[Records contained in a dataset]
★ ★ ★ ★ ★
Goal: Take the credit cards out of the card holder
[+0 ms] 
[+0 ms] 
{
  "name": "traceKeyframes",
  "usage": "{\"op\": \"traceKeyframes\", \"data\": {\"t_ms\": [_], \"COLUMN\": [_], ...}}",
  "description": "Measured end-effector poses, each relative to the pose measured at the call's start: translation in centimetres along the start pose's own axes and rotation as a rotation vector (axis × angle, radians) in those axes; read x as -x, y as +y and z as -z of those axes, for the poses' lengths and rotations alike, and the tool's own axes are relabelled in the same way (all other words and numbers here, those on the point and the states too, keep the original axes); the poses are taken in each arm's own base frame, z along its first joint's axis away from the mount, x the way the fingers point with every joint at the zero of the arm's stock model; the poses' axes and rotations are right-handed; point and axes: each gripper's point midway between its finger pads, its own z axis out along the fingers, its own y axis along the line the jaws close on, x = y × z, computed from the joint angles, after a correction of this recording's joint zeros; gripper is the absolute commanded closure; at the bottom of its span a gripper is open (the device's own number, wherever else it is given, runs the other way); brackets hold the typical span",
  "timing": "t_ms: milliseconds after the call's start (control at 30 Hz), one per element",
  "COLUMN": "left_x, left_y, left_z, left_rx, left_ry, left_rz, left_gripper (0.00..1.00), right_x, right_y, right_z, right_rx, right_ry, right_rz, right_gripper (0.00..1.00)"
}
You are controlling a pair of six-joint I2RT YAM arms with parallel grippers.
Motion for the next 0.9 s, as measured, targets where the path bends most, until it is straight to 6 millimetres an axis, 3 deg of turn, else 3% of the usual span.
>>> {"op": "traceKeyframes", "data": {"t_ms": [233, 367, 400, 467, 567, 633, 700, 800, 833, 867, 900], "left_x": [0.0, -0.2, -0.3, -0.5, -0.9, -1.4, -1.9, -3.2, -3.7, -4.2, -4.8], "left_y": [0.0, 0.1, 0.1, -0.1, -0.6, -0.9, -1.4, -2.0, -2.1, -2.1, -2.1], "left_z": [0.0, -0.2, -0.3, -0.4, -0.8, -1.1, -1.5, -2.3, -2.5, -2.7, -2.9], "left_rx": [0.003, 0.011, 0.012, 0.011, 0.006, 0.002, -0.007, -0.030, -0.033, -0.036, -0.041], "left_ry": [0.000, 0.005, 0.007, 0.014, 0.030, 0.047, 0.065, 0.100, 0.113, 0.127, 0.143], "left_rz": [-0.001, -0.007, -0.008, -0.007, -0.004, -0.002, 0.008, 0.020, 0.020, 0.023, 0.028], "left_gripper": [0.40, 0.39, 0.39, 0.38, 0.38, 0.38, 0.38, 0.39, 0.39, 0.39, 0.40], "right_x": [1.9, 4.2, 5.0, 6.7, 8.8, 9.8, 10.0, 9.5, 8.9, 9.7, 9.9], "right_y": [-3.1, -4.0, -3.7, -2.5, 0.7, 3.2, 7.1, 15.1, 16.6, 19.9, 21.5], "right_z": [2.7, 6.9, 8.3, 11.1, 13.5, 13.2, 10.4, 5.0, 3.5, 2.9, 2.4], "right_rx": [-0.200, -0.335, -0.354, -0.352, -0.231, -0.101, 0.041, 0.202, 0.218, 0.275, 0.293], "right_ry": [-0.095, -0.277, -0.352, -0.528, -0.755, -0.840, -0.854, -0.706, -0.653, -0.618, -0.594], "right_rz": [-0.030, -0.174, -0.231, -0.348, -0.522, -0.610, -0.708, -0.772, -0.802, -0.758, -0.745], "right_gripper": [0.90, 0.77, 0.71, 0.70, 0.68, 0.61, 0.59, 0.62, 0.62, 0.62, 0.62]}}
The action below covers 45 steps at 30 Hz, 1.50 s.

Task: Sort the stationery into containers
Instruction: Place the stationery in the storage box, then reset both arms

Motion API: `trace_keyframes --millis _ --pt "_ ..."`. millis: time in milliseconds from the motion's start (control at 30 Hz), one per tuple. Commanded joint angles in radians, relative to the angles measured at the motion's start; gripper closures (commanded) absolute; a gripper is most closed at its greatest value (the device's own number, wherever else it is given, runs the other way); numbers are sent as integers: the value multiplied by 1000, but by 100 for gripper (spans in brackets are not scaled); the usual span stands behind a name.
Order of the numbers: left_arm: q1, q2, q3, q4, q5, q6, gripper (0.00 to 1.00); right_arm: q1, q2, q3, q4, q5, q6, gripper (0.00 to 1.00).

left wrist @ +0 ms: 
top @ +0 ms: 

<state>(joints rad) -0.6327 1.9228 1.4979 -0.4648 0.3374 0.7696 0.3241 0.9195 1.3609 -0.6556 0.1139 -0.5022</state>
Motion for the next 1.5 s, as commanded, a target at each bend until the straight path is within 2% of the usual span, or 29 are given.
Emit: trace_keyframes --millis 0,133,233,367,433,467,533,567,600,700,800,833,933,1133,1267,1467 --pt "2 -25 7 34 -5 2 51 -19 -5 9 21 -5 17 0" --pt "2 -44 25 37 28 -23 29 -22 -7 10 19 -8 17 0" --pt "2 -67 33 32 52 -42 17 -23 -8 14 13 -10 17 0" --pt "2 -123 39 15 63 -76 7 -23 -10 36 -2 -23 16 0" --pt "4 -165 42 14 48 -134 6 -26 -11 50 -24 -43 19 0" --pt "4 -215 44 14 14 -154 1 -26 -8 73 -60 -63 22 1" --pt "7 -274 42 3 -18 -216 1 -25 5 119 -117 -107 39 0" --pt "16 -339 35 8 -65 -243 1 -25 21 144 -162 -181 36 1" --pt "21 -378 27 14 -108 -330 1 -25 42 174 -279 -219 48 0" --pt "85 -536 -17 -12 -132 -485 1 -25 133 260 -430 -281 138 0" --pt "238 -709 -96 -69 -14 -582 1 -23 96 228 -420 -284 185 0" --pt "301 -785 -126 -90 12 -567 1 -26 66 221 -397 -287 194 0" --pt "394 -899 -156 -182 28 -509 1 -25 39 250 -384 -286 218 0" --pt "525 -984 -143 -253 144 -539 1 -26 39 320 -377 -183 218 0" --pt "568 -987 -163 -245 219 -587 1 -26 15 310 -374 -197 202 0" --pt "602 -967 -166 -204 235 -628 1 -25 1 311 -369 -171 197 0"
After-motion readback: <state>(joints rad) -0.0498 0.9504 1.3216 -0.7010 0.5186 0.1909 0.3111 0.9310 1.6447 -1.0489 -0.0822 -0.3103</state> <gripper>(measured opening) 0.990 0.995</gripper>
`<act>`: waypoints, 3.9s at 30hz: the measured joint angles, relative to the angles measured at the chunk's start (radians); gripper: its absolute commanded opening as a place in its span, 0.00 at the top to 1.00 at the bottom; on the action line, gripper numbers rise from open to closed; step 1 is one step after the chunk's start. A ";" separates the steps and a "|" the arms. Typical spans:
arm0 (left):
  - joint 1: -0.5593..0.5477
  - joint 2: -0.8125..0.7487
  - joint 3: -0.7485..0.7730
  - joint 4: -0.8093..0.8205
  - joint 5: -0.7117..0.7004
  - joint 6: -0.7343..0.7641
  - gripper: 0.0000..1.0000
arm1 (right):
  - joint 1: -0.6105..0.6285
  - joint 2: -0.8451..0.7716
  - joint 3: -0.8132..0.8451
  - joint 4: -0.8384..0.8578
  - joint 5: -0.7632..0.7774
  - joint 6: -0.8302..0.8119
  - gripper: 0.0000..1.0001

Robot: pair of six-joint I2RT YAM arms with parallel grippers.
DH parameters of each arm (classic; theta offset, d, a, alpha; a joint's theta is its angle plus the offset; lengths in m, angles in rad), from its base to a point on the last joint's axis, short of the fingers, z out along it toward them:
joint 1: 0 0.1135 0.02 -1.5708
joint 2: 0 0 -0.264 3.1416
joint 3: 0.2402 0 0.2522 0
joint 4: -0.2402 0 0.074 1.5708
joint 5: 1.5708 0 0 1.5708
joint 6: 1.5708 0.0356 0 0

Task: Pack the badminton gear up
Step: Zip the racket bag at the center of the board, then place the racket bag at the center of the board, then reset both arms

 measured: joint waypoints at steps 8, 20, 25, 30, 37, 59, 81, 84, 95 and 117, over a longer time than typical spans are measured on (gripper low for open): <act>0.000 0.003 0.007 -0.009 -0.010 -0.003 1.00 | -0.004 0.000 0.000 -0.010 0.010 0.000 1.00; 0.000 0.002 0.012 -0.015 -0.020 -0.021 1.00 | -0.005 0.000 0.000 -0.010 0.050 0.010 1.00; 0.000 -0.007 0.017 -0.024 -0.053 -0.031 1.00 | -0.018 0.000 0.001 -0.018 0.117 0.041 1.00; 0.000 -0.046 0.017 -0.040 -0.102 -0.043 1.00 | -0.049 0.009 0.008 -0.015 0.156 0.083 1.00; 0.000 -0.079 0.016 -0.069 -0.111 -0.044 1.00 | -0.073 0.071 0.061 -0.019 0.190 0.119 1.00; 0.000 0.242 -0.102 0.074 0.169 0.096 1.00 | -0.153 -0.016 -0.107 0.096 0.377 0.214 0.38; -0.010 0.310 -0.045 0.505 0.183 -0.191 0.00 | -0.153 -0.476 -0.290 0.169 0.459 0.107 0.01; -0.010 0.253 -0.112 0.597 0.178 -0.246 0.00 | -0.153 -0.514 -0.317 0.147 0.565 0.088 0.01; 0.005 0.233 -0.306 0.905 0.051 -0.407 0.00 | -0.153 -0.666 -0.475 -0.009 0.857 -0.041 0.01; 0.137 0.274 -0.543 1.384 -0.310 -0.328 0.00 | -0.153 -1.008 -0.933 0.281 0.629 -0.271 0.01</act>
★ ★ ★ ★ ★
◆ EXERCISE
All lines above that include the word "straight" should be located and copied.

◆ TASK OUTPUT
Motion for the next 0.9 s, as measured, targets where the path bends most, until it is straight to 6 millimetres an axis, 3 deg of turn, else 3% of the usual span.
Motion for the next 1.5 s, as commanded, a target at each bend until the straight path is within 2% of the usual span, or 29 are given.

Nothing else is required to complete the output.